Metro 3 — North-South Line

The Metro 3 project aims to create a new metro line connecting the north of Brussels (Bordet) to the south (Albert). The first construction phases (converting existing pre-metro to full metro between Albert and Gare du Nord) are underway as they were already approved.

However, a special commission of the Brussels Parliament (end of 2025) revealed a 255% budget overrun compared to the initial budget, with the delivery horizon pushed back to 2034 at the earliest. The extension to Bordet (the most ambitious part) requires new political decisions:

  • Budget reassessment and financial sustainability review
  • Approval of the definitive route north of Schaerbeek
  • Coordination with Master Development Plans (PAD)
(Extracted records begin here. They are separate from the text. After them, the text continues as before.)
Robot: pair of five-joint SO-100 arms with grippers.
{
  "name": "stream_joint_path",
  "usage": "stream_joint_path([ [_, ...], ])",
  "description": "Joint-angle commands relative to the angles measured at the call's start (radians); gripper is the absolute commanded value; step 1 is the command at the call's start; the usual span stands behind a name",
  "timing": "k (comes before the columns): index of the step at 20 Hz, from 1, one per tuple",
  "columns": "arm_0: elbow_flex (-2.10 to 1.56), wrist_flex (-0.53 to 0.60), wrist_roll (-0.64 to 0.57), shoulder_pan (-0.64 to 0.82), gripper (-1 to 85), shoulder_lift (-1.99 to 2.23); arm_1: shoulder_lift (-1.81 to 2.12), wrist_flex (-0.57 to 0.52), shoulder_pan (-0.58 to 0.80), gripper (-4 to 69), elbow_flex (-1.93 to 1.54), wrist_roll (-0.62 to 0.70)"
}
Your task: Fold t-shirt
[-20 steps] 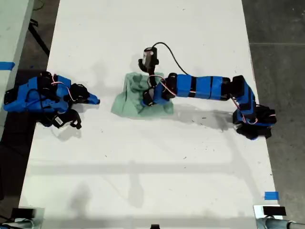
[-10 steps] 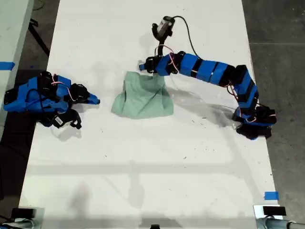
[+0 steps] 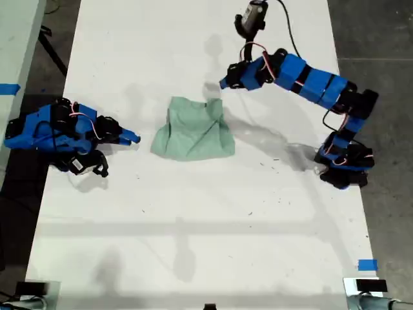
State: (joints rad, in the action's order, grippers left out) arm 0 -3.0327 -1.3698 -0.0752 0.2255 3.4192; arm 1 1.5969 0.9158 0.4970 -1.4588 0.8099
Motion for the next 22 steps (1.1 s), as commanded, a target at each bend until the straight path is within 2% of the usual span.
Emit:
stream_joint_path([
  [1, 0.006, -0.002, 0.011, -0.031, 15.2, 0.003, 0.451, 0.049, -0.021, -1.2, -0.362, -0.132],
  [4, 0.006, -0.002, 0.006, -0.031, 15.2, 0.003, 0.841, 0.129, -0.069, -1.2, -0.796, -0.373],
  [8, 0.006, -0.002, 0.005, -0.031, 15.2, 0.003, 1.29, 0.178, -0.199, -1.2, -1.272, -0.739],
  [10, 0.006, -0.002, 0.005, -0.031, 15.2, 0.003, 1.555, 0.264, -0.265, -1.3, -1.47, -0.934],
  [11, 0.006, -0.002, 0.005, -0.031, 15.2, 0.003, 1.744, 0.311, -0.295, -1.3, -1.575, -1.005],
  [12, 0.005, -0.002, 0.005, -0.031, 15.1, 0.003, 1.83, 0.296, -0.316, -1.3, -1.605, -0.979],
  [13, 0.006, -0.002, 0.005, -0.031, 15.1, 0.003, 1.827, 0.299, -0.31, -0.4, -1.605, -1.054],
  [15, 0.006, -0.002, 0.005, -0.031, 15.0, 0.003, 1.827, 0.299, -0.278, 1.3, -1.605, -0.819],
  [17, 0.006, -0.002, 0.005, -0.029, 15.0, 0.003, 1.827, 0.299, -0.272, 1.8, -1.605, -0.367],
  [18, 0.006, -0.002, 0.005, -0.029, 15.0, 0.003, 1.829, 0.305, -0.272, 1.5, -1.603, -0.189],
  [22, 0.006, -0.002, 0.005, -0.028, 15.0, 0.003, 1.829, 0.307, -0.279, 1.1, -1.601, -0.209],
])
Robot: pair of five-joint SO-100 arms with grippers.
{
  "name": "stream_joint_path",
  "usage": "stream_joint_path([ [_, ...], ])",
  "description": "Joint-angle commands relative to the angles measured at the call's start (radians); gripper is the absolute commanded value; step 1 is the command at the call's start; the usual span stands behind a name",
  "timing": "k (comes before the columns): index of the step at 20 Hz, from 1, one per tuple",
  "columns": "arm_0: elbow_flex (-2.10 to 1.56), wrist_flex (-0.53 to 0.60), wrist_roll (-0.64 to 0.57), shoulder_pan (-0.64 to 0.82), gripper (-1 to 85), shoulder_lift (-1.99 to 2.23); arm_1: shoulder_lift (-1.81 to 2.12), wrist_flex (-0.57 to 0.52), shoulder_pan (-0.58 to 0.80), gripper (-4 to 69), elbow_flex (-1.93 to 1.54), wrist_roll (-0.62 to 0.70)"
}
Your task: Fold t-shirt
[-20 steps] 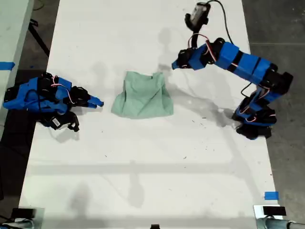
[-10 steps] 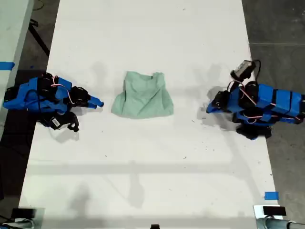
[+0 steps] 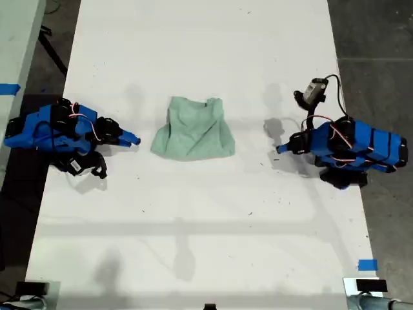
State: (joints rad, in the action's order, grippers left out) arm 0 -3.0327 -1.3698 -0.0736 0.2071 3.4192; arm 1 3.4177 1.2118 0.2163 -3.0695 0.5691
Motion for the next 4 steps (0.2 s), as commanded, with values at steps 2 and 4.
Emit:
stream_joint_path([
  [2, 0.006, -0.002, 0.003, -0.009, 15.0, 0.003, 0.008, 0.011, 0.002, 1.1, 0.009, 0.032],
  [4, 0.006, -0.002, 0.003, -0.009, 15.0, 0.003, 0.008, 0.011, 0.002, 1.1, 0.009, 0.032],
])
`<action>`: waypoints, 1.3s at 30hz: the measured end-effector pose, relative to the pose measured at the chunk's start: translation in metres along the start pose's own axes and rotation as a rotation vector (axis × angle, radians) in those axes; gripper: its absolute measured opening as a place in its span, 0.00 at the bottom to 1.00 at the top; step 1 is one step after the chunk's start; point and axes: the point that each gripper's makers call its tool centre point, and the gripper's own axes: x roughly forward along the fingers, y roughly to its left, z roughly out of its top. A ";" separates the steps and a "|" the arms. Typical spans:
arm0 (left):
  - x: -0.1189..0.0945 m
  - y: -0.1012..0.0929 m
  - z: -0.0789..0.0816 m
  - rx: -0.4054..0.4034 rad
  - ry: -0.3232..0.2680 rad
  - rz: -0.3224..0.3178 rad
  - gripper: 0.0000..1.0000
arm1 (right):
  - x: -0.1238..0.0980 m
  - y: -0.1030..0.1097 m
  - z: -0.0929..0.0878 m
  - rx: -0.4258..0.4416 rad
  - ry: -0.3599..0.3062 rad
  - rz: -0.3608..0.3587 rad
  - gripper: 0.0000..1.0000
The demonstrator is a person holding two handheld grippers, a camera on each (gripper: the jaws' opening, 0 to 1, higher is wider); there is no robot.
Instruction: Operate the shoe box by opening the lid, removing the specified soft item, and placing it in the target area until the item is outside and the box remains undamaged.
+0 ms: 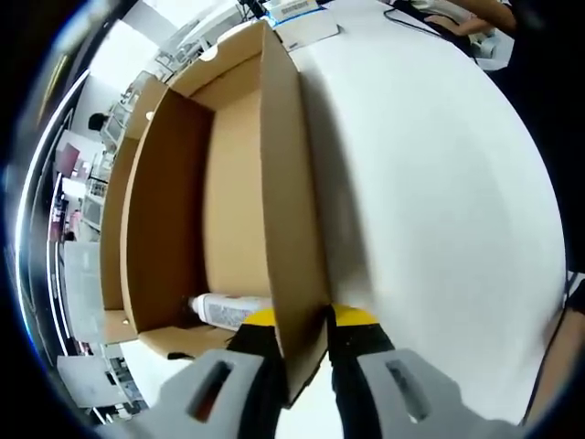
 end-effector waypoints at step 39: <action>0.003 0.009 -0.005 0.010 -0.038 -0.005 0.15 | 0.094 0.240 0.130 -0.856 -0.176 0.820 0.64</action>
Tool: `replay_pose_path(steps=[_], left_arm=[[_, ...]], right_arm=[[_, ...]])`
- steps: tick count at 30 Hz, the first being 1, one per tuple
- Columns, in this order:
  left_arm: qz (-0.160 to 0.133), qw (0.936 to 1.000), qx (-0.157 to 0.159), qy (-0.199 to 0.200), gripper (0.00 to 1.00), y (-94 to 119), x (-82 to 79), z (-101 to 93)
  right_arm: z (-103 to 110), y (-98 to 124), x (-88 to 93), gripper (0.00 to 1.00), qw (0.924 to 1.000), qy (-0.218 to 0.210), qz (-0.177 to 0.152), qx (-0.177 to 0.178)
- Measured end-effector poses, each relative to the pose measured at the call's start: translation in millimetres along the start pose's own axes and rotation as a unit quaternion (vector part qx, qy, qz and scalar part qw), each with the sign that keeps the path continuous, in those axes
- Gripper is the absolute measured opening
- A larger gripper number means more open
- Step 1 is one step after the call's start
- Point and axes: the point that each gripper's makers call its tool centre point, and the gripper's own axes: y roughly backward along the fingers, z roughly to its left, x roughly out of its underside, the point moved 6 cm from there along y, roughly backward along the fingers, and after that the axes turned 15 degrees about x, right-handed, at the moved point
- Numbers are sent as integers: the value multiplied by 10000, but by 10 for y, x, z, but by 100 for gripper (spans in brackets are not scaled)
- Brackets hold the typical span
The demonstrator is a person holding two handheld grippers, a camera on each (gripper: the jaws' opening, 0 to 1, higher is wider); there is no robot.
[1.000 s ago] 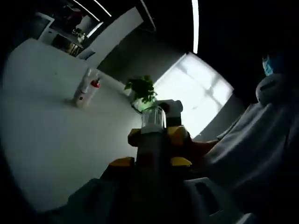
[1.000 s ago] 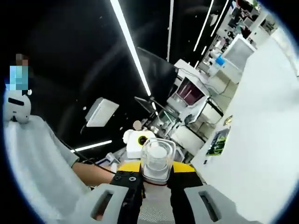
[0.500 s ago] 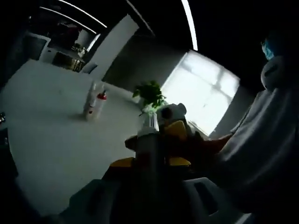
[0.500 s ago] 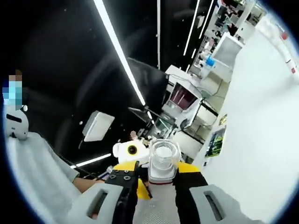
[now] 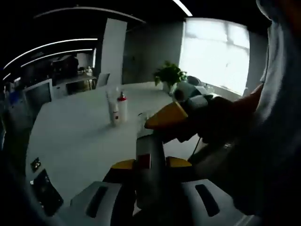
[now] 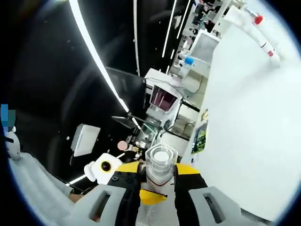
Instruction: Arrange the skincare products in the storage area until every visible bottle or jar stands upright without overlapping.
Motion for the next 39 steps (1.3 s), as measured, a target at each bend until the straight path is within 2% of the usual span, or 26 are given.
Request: replay_pose_path(steps=[3,4,5,6,9,10,13,14,17,19,20,21,22,23,24,25,26,27,30,32,33,34,36,37,38,39], left_arm=[[46,10000,27,-16,21,-9,19,11],[46,9999,57,92,21,-5,19,16],[18,10000,29,-53,22,1,8,30],[-10,10000,72,-22,22,2,11,36],[-5,9997,248,82,21,-1,19,37],[-31,9994,301,171,21,5,14,39],[-409,9943,701,693,20,39,-39,18],[-547,9895,893,995,20,60,-54,17],[-821,9765,1277,1533,20,116,-82,20],[-1027,9629,1598,1917,21,148,-93,17],[-1111,9517,1814,2216,22,158,-95,5],[-1137,9438,1983,2389,23,165,-92,-11],[-1194,9377,2108,2492,23,170,-110,-19],[-1272,9343,2191,2509,24,169,-127,-33],[-1349,9247,2394,2635,24,174,-147,-64],[-1370,9201,2472,2710,24,177,-152,-76],[-1435,9073,2667,2918,25,181,-167,-99],[-1438,9006,2774,3021,25,170,-171,-121],[-1344,8885,3053,3151,26,157,-177,-191],[-1310,8917,3004,3123,26,171,-154,-172],[-1297,8957,2932,3082,26,168,-154,-180],[-1327,9007,2845,3002,25,169,-157,-163],[-1336,9171,2510,2793,24,152,-149,-116],[-1330,9149,2539,2841,24,153,-155,-138],[-1334,9185,2460,2795,24,151,-157,-129],[-1311,9284,2255,2646,24,141,-141,-95]], right_arm=[[-1,3,-1,17,9999,-111,11,-6],[-8,11,4,16,10000,66,27,60],[36,14,-22,16,9995,297,-85,-50],[48,19,-27,16,9989,447,-108,-37],[79,25,-14,15,9972,748,-81,-38],[94,28,-12,15,9969,786,-81,-47],[157,50,-30,15,9964,799,-126,-267],[195,60,-35,15,9954,862,-143,-404],[265,72,-29,15,9934,996,-147,-556],[311,77,-32,15,9925,980,-124,-717],[330,81,-28,15,9921,959,-100,-801],[349,87,-22,15,9918,935,-65,-872],[363,90,-24,15,9914,934,-62,-915],[392,102,-28,15,9904,933,-83,-1012],[412,109,-32,15,9899,915,-77,-1084],[432,118,-29,15,9891,896,-61,-1167],[452,125,-33,15,9883,870,-48,-1249],[467,130,-31,15,9878,869,-45,-1292],[526,139,-6,15,9854,851,2,-1478],[532,128,3,16,9852,878,-3,-1469],[527,126,0,16,9854,885,-15,-1456],[527,123,-7,16,9858,865,-34,-1441],[489,107,-25,16,9873,865,-107,-1331],[472,100,-30,16,9880,818,-119,-1308],[467,93,-35,16,9885,770,-137,-1290],[454,82,-43,16,9893,780,-199,-1213]])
Without a full government, these decisions cannot be taken.

Road tunnels -- the Loi-Belliard case

Brussels has more than 30 road tunnels, several of which require major renovation. The most emblematic case is the Loi-Belliard tunnel: planning permits have been obtained, the budget of 161 million EUR has been identified, but the works cannot begin without a full government to commit the expenditure.

The Stephanie and Bailli tunnels are also among the priorities. Routine maintenance continues (carried out by the administration), but major structural renovation projects require:

  • A multi-year budget commitment (envelopes of several tens of millions of euros per tunnel)
  • A political choice on priorities
  • Often, coordination with other projects (Good Move, cycling infrastructure)

Good Move — Regional Mobility Plan

Good Move is the regional mobility plan adopted in 2020. The neighbourhood zones already implemented continue to function. However, the rollout of new neighbourhood zones and adjustments based on citizen feedback require government decisions. In caretaker mode, only minor adjustments are possible.

What continues to function

  • STIB: daily operations (bus, tram, metro) continue normally under the existing management contract
  • Villo and Jump/Lime: shared mobility services under existing concessions
  • Routine road maintenance: potholes, signage, traffic lights
  • Already approved works: construction sites launched before June 2024 continue

Why this matters

Mobility is the most visible domain for Brussels residents in their daily lives. Each day of delay in infrastructure projects has a cost:

  • Economic cost (congestion, time lost)
  • Environmental cost (delay in the transition to public transport)
  • Social cost (accessibility of underserved neighbourhoods)

Precise data on these costs is difficult to estimate as it depends on complex modelling. BGM does not publish a quantified estimate of the economic cost of these delays to avoid unsourced speculation.

Sources

Last updated: 8 February 2026

What BGM does not say

This card does not say that the mobility projects have been cancelled — it documents that they are awaiting a political decision. The observed delay may have multiple causes, some of which predate the government crisis.